Не так ли и не тем же ли переулком летела на метле Маргарита, разбивая окно негодяя Латунского? Кстати, одно время Михаил Афанасьевич Булгаков жил в Малом Левшинском напротив добровского дома. Но знакомы они не были.

В крови Даниила не было такой смеси, как у меня. В его жилах текла русская, польская и украинская кровь. Бабушка, Евфросинья Варфоломеевна Шевченко, была дочкой Варфоломея – троюродного брата, свояка и побратима Тараса Шевченко, который очень любил племянницу и звал ее по-украински Прысей (это по-русски Фрося). А Велигорские – боковая ветвь графов Виельгорских, потерявшая титул и состояние за участие в польском восстании. По отцу Даниил был правнуком орловского дворянина и крепостной, внуком польской дворянки из обедневшей семьи.

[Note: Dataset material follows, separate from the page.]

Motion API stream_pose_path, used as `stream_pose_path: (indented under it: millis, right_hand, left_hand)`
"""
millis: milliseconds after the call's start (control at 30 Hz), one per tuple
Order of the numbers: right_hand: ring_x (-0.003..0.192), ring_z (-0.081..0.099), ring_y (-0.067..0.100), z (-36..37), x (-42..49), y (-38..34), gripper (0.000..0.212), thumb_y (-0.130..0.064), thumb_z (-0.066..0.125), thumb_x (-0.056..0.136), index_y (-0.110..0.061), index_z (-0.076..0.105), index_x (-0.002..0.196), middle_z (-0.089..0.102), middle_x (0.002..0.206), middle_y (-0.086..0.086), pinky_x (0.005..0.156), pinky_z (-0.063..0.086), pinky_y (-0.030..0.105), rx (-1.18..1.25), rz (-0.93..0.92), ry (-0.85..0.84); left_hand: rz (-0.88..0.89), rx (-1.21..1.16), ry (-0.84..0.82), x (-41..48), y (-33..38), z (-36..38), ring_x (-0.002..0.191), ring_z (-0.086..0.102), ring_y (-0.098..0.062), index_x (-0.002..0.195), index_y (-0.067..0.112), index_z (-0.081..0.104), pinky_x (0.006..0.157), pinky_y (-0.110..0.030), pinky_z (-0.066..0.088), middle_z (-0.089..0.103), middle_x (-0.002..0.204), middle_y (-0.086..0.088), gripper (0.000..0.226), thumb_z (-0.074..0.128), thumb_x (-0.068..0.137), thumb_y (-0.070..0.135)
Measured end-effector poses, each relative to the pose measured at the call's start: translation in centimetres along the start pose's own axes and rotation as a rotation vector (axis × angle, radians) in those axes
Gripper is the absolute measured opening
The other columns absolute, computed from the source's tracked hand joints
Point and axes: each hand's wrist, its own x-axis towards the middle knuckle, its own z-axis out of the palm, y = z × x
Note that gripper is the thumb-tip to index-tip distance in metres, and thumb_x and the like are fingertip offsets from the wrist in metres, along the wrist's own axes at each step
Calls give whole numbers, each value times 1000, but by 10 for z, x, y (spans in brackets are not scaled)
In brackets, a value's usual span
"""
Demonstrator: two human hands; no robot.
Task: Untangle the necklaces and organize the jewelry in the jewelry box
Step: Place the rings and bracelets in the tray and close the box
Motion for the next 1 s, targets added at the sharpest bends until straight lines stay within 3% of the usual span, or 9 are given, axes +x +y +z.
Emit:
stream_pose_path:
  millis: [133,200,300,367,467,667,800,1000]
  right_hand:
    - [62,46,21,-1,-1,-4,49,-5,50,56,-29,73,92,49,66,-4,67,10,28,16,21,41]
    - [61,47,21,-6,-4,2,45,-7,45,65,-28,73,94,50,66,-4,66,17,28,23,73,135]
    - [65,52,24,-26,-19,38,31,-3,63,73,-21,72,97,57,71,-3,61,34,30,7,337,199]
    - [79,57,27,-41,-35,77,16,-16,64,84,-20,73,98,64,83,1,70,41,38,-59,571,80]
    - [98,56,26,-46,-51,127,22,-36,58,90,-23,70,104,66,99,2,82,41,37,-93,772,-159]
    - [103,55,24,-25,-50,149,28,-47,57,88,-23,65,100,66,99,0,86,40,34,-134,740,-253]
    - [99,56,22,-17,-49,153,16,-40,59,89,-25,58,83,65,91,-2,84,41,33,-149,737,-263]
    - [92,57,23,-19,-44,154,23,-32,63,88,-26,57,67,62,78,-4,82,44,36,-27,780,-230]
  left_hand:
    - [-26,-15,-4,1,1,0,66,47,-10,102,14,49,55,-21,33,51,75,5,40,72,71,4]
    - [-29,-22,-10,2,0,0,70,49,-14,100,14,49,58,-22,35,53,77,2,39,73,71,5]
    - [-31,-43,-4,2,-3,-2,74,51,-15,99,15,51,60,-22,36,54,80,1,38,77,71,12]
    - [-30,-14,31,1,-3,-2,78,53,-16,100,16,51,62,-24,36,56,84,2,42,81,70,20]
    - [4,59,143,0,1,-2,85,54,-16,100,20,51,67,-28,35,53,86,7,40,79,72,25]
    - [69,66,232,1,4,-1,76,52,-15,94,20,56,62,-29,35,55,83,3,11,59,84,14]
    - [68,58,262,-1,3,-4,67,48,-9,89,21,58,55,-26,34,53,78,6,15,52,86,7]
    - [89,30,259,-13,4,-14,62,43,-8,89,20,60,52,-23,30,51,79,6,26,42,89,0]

Доктор Добров – врач потомственный. Его отец был врачом в Тамбове, где его звали не «Добров», а «доктор Добрый». Хоронил его весь Тамбов. У Филиппа Александровича были брат юрист и сестра органистка.

В семье был еще один брат, странный человек, все время уходивший из дома бродяжничать «на дно», на Хитровку. Каждый раз, возвращаясь, он бывал принят Добровыми с величайшей любовью и терпением, но опять уходил и в конце концов там сгинул.

В семье Добровых старшему сыну полагалось наследовать профессию врача, поэтому Филипп Александрович и стал врачом, хотя страстно любил историю и музыку, которую хорошо знал, прекрасно играл на рояле. У очень музыкальных людей бывает особое глубокое и чуть отстраненное выражение глаз, а на лицах их лежит как бы тень легкого светлого крыла. Таким было лицо доктора Доброва. Елизавету Михайловну, которую Даниил называл мамой, и другую его тетю – Екатерину Михайловну я застала уже старыми, очень добрыми женщинами. Такими и хочу их оставить с благодарностью на этих страницах.